The ceremony in the City Chambers lasted nearly an hour so it was a while before the Royal party emerged.  Those of us on the grassy area saw the King and Queen Consort slowly walk down the street stopping to speak to members of the crowd who eagerly shook hands with them and bunches of flowers were given to Camilla.  Again, there were shouts of “God save the King” and the Royal couple appeared happy and pleased to receive people’s welcome comments.  From where some of us were standing, Camilla walked towards the grassy area which was a slight diversion from following the King down towards the Abbey.  She had a lively conversation with people standing there which was appreciated by all.  She then turned to walk towards the Abbey.

At this point Helen left to join Moss and Roger for a welcome cup of coffee washed down with biscuits and pecan slices.  We had a cheerful chat looking back on what had been an enjoyable morning if a rather unusual patrol.

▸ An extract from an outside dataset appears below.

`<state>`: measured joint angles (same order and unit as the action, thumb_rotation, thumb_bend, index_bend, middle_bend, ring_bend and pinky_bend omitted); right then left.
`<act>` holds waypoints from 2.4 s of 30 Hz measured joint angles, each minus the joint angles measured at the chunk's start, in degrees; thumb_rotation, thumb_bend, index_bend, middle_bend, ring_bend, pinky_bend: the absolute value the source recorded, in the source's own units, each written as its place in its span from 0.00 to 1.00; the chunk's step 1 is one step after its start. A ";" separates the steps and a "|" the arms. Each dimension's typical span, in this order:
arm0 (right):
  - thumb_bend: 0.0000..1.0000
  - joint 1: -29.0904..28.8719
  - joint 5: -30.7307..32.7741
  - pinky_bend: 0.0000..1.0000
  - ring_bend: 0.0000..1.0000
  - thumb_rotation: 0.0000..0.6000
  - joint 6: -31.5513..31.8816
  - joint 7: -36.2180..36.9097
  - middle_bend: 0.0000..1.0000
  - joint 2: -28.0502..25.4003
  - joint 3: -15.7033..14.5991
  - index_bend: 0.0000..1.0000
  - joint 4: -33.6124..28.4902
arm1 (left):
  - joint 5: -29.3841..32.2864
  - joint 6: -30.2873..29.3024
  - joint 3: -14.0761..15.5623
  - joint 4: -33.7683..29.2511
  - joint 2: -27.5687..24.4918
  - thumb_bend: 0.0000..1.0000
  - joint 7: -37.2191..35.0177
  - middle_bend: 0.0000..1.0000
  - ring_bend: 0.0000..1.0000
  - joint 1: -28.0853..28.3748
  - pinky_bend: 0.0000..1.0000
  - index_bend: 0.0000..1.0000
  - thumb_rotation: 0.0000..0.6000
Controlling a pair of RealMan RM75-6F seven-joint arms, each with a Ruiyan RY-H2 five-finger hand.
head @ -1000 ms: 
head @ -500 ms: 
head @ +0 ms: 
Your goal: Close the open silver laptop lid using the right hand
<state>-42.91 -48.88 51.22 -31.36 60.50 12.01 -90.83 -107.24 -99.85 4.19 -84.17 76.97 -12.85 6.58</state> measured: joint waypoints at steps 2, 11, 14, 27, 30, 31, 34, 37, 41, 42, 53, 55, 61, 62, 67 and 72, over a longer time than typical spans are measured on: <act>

Wilma and the remaining Street Pastors stayed in the area and had conversations with school pupils (one was so delighted that the King had shaken his hand, he exclaimed “I will never wash this hand again!!”). We had conversations with parents with toddlers, and with the police. After a while, the King left the Abbey and we waved and cheered the Royal party. We went into a café but it was too crowded – however we did have two conversations there before we left. We went up to the High Street, stopping for a number of conversations on the way. Six of us went into the café and one SP invited a young man to join us. We had a long conversation about technology and about spiritual matters. We also had a lengthy conversation with a young man who had been a missionary in Pakistan, and a lady who had seen us on the street and came to ask what we were doing. A lady sitting at the next table also chatted with us, and as we left the café, a dog with a sore paw attracted our attention, leading to a conversation with the owners. A man in a kilt stopped us at the exit and had a number of questions for us, and we had a good conversation with him. One street pastor went shopping and although she was no longer in uniform she was approached by a lady who recognised her as a street pastor – she wanted to talk about problems she was having in her life. After few more  conversations at the bus stop, we left Dunfermline.